((

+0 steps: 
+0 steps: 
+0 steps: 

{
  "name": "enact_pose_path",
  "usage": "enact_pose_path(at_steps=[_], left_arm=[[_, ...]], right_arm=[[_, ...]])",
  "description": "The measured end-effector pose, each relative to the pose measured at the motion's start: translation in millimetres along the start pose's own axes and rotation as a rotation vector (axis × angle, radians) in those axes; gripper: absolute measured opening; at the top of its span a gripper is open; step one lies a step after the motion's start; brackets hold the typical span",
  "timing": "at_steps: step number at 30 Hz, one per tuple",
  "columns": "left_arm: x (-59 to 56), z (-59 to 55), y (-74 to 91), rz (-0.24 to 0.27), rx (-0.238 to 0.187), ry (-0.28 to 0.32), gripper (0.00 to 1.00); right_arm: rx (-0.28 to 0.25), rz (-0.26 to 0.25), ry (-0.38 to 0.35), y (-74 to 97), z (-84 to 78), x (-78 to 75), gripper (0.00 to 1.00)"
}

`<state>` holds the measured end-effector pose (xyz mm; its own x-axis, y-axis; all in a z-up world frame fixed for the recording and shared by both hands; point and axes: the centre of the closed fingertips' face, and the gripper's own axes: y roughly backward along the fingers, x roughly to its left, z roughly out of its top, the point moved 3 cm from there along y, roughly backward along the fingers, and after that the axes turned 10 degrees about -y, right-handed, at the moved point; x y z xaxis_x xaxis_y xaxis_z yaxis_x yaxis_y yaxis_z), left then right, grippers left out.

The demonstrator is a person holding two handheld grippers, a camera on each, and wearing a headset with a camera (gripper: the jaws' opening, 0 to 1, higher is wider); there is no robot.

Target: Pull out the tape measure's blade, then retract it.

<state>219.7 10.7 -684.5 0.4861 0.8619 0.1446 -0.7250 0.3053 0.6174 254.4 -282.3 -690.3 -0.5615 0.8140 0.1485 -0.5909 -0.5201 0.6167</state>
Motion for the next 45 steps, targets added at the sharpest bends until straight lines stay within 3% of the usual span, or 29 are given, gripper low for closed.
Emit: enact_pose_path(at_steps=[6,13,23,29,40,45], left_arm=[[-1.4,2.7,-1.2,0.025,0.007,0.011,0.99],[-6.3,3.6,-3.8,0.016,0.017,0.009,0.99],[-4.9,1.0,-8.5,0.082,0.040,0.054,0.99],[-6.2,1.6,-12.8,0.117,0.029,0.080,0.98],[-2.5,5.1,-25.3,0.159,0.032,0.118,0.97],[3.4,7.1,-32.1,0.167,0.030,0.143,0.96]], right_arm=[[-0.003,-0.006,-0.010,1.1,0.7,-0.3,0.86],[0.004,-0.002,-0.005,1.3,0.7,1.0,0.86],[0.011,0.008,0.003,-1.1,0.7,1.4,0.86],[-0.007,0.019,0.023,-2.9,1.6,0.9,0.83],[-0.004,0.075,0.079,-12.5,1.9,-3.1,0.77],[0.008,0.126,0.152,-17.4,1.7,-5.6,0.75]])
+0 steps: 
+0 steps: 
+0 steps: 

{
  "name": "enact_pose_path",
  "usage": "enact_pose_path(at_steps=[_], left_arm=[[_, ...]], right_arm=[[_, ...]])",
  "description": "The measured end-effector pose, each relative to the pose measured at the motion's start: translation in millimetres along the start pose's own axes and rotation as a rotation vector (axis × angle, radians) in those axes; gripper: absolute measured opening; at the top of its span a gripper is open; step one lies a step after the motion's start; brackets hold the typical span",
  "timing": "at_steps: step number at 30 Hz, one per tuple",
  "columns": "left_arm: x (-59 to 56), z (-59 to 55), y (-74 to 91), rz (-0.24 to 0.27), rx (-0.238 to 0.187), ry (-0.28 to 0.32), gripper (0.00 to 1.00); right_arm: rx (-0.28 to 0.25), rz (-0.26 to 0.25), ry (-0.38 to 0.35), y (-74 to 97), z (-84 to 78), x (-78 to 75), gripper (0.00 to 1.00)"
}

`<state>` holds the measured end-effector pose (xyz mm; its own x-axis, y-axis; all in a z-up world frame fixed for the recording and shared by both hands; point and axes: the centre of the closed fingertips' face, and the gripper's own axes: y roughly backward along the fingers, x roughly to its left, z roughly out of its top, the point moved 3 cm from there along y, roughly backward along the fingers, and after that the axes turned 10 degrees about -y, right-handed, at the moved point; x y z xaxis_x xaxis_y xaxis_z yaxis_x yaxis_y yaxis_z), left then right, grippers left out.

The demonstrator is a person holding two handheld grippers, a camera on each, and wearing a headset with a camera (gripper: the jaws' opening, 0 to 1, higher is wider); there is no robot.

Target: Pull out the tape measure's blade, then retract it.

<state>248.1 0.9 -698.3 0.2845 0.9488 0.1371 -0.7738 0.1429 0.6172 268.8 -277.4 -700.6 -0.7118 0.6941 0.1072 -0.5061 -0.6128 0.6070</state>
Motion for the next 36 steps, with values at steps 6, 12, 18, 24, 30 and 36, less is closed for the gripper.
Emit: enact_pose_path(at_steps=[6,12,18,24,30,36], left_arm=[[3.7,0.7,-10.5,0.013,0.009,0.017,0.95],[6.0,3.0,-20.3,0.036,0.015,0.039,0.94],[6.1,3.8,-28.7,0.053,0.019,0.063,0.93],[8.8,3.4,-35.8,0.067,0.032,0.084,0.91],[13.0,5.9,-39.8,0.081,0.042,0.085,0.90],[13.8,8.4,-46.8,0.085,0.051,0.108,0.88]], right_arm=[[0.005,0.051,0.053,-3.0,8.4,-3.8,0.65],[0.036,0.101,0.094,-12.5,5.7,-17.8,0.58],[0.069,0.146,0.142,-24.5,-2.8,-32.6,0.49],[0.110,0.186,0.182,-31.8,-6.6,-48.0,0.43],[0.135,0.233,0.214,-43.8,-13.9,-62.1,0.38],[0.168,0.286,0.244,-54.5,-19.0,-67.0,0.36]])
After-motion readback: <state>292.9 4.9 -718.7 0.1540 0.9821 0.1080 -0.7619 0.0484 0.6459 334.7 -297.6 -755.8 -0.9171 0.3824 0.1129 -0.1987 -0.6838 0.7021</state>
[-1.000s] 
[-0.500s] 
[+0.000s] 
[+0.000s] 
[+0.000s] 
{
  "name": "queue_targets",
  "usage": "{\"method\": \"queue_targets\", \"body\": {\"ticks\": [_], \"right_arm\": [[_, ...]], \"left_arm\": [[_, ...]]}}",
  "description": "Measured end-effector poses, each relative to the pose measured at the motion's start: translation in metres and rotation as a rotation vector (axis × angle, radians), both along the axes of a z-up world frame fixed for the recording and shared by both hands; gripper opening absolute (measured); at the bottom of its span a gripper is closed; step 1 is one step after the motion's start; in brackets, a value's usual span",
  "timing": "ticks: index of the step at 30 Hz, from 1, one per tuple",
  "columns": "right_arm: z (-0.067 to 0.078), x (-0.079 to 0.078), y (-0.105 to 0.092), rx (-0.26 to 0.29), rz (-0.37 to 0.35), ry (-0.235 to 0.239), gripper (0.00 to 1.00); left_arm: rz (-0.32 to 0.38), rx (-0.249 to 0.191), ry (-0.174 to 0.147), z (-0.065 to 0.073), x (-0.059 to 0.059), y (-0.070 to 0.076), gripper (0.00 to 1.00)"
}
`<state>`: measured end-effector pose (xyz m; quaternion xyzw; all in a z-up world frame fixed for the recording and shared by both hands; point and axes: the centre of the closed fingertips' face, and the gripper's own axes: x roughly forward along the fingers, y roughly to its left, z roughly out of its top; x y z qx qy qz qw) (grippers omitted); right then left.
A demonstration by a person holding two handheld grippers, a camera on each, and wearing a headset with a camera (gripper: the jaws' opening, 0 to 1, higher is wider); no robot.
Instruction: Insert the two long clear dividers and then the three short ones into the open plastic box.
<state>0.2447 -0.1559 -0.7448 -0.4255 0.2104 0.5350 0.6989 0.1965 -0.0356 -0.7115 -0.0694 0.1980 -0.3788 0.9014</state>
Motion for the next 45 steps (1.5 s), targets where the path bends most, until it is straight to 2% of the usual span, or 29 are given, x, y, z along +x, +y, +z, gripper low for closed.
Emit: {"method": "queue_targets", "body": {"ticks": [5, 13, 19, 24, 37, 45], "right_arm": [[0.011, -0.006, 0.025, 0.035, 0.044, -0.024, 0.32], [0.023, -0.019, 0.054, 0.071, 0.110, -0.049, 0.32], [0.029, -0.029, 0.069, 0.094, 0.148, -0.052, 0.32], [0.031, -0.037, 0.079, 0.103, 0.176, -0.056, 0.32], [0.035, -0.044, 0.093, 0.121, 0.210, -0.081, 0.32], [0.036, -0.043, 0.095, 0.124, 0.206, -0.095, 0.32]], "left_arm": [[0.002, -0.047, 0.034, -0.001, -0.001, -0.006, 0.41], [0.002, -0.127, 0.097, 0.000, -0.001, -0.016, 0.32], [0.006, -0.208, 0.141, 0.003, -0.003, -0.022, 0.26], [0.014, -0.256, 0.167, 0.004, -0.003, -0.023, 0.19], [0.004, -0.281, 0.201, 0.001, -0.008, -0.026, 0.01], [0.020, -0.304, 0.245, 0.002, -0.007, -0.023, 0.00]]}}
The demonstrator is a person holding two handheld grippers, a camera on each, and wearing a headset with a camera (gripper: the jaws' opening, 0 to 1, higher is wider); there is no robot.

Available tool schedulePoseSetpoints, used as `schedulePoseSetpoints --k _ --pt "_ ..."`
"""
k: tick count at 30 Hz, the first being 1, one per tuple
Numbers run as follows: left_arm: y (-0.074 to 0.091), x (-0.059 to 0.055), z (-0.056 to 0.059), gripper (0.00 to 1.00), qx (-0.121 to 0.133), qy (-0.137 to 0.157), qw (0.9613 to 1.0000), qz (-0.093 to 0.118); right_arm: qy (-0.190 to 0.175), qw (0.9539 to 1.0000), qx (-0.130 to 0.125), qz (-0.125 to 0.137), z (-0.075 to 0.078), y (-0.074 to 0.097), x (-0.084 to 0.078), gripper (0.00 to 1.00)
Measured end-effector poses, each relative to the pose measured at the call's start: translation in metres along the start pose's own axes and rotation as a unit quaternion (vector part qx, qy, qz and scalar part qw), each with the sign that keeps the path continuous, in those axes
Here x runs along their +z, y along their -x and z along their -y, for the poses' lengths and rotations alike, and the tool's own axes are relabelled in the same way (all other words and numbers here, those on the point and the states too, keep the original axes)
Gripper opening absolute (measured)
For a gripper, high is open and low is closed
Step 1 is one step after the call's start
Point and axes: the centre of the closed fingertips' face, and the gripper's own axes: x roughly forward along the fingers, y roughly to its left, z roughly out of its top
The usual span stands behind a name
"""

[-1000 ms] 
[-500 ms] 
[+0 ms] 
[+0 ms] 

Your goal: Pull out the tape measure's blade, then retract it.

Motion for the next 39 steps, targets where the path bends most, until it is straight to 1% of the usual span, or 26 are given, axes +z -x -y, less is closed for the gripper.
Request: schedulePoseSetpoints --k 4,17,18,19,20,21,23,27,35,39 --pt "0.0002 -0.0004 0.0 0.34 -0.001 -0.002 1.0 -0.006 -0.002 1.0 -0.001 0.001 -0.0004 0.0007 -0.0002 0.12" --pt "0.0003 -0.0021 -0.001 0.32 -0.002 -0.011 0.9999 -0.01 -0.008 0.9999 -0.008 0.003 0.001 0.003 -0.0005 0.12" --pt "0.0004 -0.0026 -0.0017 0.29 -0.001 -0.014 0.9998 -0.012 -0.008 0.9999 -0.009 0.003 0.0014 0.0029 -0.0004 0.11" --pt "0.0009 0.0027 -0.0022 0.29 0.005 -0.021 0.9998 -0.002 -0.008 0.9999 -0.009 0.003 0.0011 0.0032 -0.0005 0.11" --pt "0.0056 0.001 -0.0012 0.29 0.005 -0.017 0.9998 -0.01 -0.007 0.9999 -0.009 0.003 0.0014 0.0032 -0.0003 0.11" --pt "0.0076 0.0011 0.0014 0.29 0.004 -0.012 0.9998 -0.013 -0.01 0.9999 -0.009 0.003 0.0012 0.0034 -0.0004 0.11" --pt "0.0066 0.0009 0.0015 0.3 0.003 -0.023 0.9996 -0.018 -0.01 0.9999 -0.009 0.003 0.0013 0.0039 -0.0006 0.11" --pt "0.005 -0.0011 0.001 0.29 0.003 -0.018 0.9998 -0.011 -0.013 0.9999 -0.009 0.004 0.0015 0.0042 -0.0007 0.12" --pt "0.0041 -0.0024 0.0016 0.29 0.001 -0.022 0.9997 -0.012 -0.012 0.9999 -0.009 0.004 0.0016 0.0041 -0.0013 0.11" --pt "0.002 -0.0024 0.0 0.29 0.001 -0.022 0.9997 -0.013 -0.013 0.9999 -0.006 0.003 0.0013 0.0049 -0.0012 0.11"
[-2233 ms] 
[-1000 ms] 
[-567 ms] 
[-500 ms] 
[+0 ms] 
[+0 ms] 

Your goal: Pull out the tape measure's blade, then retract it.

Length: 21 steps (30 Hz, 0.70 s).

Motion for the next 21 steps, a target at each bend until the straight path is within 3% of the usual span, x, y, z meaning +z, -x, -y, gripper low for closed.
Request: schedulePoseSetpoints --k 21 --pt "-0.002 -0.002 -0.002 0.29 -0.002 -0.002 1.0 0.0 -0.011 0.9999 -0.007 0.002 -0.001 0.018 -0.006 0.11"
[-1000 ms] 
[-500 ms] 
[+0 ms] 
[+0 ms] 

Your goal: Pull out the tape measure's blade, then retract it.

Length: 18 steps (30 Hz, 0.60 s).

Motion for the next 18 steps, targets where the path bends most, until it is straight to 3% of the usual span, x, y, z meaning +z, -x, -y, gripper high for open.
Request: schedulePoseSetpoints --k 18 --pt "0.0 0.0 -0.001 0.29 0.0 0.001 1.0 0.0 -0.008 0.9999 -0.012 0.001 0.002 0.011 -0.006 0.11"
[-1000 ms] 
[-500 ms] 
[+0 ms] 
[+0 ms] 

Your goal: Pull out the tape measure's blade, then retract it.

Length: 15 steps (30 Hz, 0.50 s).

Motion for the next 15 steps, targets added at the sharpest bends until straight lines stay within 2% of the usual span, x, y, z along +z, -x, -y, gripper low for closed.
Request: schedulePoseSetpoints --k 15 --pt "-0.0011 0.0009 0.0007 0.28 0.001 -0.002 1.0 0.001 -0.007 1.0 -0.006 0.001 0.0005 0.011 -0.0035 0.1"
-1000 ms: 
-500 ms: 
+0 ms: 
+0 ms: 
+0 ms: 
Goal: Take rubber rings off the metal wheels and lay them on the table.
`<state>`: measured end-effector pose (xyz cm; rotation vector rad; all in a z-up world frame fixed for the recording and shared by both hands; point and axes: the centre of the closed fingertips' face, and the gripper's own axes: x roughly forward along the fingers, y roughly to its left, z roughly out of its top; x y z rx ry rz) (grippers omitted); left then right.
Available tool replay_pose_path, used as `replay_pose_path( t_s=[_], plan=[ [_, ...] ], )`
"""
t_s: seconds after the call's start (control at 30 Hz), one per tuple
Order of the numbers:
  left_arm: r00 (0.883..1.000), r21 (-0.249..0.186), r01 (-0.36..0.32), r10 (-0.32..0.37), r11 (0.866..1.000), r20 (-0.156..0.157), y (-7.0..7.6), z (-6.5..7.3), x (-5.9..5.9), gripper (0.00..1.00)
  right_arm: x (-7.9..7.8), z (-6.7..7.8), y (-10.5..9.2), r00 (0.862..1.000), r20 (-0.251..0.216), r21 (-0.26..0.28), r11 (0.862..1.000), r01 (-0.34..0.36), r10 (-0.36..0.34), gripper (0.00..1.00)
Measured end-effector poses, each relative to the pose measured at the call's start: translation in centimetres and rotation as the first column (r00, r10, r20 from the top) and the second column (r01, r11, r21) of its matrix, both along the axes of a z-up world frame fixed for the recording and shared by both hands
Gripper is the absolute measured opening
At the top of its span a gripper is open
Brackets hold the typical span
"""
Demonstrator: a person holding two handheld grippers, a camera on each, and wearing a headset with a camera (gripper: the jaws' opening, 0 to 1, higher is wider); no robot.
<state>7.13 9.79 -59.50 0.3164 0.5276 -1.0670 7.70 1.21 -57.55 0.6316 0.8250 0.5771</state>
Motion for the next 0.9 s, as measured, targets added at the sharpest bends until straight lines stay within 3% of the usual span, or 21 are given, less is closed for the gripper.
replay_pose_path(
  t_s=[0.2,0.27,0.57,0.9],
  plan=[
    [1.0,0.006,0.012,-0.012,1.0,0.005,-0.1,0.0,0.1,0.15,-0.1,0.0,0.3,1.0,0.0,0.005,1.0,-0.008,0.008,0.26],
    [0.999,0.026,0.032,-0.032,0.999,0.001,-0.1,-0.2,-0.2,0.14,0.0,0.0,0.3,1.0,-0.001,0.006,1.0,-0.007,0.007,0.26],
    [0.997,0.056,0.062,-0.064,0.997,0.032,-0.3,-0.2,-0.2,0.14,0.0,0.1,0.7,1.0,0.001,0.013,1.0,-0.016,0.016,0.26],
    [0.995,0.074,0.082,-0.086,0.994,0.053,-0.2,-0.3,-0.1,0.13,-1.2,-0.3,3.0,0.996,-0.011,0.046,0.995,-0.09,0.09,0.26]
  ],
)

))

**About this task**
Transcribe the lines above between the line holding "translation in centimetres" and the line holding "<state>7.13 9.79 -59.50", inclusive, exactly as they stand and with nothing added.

**Solution to this task**
Measured end-effector poses, each relative to the pose measured at the call's start: translation in centimetres and rotation as the first column (r00, r10, r20 from the top) and the second column (r01, r11, r21) of its matrix, both along the axes of a z-up world frame fixed for the recording and shared by both hands
Gripper is the absolute measured opening
At the top of its span a gripper is open
Brackets hold the typical span
"""
Demonstrator: a person holding two handheld grippers, a camera on each, and wearing a headset with a camera (gripper: the jaws' opening, 0 to 1, higher is wider); no robot.
<state>7.13 9.79 -59.50 0.3164 0.5276 -1.0670 7.70 1.21 -57.55 0.6316 0.8250 0.5771</state>

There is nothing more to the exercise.